Меня уже разыскивали. Опять потребовался Анисимову. Что на этот раз он мне приготовил?
— Дрозд, какой у тебя допуск на взлет в тумане? — спросил новый командир, приблизившись ко мне вплотную.
— Триста метров видимости, — ответил я, прикидывая в уме теперешнюю, реальную видимость (где-то около 50 метров).
— Сейчас взлететь можешь?
— Могу.
— Надо срочно лететь в Кандагар. Справишься?
— Товарищ командир, вернусь — возле какой стенки становиться?
— А ты злопамятный. В Джелалабад отправлю на два дня. Позагораешь на солнышке, — миролюбиво закончил Анисимов. — Повезешь группу военной прокуратуры из Москвы. Будет там разбираться с нашими стратегами. Сто человек положили на перевале, уцелел из всей роты один — лежал под трупами. Рассказал, что работали люди в черной форме, [31]сняли боевое охранение, окружили и расстреляли всех в упор…
…Мы выруливаем со стоянки и медленно, со скоростью тихо идущего человека, выкатываемся на рулежку. Синие огни, обозначающие рулежные полосы, видны хорошо. Мы скользим в белом, нереальном мире, поглотившем нас вместе с самолетом, и только эти огоньки, медленно выплывающие из тумана, указывают нам направление. Фары в таких условиях бесполезны — свет растворяется в насыщенном парами воздухе так же, как одна жидкость в другой. Луч отражается от мельчайших невидимых глазу капелек, превратившихся в экран, и делает «молоко» еще более густым и непроглядным.
Наконец мы выкатываемся на взлетную полосу: здесь по краям белые огни, они более мощные, но их свет делает видимость еще хуже: я вижу впереди только второй фонарь.
Не напрасно мы тренируемся, взлетая под шторкой, в условиях нулевой видимости, используя только курсовые приборы и авиагоризонт.
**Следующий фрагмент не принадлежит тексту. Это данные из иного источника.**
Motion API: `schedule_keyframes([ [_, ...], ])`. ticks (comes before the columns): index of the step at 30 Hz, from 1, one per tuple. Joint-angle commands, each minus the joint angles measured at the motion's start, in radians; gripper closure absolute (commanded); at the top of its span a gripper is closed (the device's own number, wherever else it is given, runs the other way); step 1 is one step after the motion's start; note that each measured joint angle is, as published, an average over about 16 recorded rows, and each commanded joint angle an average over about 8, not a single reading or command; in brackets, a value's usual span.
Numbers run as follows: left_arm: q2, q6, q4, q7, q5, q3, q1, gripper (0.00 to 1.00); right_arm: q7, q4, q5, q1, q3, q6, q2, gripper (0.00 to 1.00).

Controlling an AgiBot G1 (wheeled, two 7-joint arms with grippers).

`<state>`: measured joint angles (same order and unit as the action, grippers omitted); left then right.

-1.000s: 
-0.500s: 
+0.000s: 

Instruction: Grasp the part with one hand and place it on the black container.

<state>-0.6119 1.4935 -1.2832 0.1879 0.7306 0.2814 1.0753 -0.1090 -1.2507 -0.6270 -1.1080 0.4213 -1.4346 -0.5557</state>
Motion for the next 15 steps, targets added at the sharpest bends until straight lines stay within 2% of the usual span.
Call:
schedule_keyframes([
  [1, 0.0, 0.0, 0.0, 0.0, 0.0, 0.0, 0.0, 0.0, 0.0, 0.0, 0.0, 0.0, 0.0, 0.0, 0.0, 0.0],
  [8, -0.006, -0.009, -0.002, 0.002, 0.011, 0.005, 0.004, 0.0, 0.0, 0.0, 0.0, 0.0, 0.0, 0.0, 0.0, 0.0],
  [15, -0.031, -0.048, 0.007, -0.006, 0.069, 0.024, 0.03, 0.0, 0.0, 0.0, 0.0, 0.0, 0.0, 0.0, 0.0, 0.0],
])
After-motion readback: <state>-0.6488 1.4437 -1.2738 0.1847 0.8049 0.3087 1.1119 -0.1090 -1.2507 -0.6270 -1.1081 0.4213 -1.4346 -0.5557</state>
Сейчас это может пригодиться. Я устанавливаю на задатчике компаса курс взлета, выставляю машину в строгом соответствии с этим направлением. В процессе разбега будут заметны отклонения стрелки курса, и я должен исправлять их, чтобы самолет оставался в центре полосы. В этом случае я смотрю только на приборы, мой летчик — на фонари. Несколько неточных, несвоевременных движений — и мы за фонарями. Как говорит Веня: «Высылайте запчастя, фюзеляж и плоскостя…»
Я уверен в себе. Ветра нет, «молоко» в свете фонарей клубится застылое — нет бокового сноса, самолет легкий, не загружен.
Нам разрешают взлет, начинаем разбег. Я держу штурвал полностью от себя, чтобы прижатое к бетонке переднее колесо давало большую устойчивость.
Скорость медленно нарастает. Удерживаю самолет на линии взлета, приковав все внимание к стрелке курса. Главное — направление. «Скорость отрыва!» — кричит мне техник, и я через десяток секунд подаю штурвал на себя — самолет, как лягушка, прыгает с брюха и переходит в набор высоты. Боковым зрением вижу, как сполохи фонарей в клубах тумана пропадают внизу… Полторы минуты, и мы выскакиваем в синеву: солнце бьет нам в глаза, под нами белая пелена облаков, словно куски изорванной рубашки прикрывают кое-где бугристые телеса гор.
— «Кабул — круг», верхний край тумана — двести метров. В зените ясно, видимость — миллион, полет спокоен… — докладываю я руководителю. В кабине у ребят легкое настроение, мы будто вырвались из долгого плена…
…Возвращаемся из Кандагара к ночи. Туман к этому времени рассеялся. У нас на борту — заместитель главкома Воздушных сил Голубев, ведомый знаменитого Покрышкина. Он в обыкновенном летном комбинезоне и полевой зеленой фуражке — совсем не генеральская стать.